**WHAT THIS TASK INVOLVES**
Search the data below for the string "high". Extract every line that contains it.

**Data items**
*-*-*

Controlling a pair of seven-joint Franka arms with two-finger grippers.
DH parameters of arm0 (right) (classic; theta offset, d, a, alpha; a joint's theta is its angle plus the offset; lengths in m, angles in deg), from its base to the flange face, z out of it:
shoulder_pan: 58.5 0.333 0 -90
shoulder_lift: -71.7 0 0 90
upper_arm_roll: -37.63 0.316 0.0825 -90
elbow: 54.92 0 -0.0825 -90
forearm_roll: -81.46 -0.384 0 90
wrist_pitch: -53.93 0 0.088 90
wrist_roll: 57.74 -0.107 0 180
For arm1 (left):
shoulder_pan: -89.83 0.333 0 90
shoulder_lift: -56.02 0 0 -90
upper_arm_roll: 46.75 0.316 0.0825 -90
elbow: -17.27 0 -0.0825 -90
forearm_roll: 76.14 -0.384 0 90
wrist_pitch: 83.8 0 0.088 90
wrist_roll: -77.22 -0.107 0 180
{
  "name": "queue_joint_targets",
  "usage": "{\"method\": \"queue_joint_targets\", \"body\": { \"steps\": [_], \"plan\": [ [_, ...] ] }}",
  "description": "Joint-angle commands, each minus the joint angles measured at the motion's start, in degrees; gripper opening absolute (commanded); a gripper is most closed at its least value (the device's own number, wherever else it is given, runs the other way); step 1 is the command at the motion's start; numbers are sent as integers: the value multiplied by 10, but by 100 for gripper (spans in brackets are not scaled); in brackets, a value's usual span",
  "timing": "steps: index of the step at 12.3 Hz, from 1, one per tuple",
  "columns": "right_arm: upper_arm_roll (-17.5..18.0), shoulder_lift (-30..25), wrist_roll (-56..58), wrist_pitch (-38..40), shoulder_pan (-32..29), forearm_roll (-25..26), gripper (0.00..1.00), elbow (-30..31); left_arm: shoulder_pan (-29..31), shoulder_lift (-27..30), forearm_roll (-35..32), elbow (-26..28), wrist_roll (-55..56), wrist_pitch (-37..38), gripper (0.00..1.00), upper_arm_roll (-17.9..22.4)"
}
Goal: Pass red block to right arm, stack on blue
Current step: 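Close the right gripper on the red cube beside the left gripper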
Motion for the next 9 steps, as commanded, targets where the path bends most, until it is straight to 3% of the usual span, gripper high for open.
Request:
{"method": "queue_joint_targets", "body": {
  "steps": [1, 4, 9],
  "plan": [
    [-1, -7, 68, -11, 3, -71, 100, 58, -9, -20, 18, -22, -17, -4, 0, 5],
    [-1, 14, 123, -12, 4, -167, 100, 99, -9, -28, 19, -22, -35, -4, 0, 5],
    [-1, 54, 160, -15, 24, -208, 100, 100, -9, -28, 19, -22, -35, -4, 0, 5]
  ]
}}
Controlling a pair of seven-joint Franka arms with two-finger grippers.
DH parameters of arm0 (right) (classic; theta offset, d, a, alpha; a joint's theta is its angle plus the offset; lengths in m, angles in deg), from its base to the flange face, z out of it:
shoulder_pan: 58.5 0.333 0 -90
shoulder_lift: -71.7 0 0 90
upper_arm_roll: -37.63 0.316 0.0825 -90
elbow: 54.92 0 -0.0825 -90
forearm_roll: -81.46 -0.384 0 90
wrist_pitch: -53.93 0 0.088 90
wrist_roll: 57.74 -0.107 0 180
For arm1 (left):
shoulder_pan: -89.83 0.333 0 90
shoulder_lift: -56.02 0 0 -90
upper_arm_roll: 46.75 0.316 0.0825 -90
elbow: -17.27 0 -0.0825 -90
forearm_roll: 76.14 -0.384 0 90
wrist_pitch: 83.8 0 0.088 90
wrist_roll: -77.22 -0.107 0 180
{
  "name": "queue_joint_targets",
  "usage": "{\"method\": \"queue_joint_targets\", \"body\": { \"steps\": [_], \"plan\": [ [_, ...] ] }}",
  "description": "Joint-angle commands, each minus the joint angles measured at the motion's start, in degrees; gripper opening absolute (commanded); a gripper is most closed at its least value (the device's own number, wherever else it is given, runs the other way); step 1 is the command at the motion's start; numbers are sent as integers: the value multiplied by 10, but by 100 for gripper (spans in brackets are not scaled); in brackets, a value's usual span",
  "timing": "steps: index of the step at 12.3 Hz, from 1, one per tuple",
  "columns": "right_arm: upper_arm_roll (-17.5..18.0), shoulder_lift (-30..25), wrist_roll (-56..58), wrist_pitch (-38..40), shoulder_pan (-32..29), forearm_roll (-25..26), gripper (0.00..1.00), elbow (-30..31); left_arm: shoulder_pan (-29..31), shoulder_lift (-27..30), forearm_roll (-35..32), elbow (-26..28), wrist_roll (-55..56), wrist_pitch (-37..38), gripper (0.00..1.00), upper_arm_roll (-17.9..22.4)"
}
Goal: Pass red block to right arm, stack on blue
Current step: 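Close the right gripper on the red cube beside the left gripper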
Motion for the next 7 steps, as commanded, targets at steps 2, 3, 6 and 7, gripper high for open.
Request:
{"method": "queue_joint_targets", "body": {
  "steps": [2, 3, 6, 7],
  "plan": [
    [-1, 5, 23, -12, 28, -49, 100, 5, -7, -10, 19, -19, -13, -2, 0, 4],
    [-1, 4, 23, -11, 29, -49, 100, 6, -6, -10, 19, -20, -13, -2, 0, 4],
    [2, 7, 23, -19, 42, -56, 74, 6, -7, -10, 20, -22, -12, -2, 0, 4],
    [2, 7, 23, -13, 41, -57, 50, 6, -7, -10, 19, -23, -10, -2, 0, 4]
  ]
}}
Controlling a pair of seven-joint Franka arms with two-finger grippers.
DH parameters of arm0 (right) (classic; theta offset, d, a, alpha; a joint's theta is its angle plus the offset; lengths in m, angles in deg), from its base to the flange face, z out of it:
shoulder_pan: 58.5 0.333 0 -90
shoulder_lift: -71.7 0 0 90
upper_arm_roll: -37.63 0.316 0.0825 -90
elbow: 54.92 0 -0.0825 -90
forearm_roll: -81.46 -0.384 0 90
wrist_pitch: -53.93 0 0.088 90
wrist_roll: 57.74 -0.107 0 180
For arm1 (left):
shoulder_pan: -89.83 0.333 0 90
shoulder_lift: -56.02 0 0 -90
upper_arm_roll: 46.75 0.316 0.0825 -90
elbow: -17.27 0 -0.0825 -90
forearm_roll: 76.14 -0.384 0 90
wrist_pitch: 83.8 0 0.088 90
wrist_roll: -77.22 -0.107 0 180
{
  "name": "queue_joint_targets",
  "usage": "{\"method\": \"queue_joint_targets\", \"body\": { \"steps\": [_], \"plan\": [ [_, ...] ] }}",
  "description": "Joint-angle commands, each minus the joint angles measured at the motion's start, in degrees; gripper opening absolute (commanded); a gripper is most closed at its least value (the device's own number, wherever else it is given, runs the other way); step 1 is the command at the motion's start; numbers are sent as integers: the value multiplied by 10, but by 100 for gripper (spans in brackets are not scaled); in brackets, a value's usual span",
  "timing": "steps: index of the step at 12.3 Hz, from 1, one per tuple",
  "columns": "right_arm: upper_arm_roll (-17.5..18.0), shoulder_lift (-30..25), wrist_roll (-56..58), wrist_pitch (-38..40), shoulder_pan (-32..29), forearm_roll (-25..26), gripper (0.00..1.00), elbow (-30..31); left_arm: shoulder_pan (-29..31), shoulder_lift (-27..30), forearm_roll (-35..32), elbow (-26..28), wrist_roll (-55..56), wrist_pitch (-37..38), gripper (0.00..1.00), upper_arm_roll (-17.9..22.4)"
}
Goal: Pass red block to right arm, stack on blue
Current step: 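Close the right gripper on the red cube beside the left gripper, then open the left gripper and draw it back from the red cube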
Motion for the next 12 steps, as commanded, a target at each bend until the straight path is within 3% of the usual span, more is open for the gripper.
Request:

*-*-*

**REPLY**
Motion for the next 9 steps, as commanded, targets where the path bends most, until it is straight to 3% of the usual span, gripper high for open.
Motion for the next 7 steps, as commanded, targets at steps 2, 3, 6 and 7, gripper high for open.

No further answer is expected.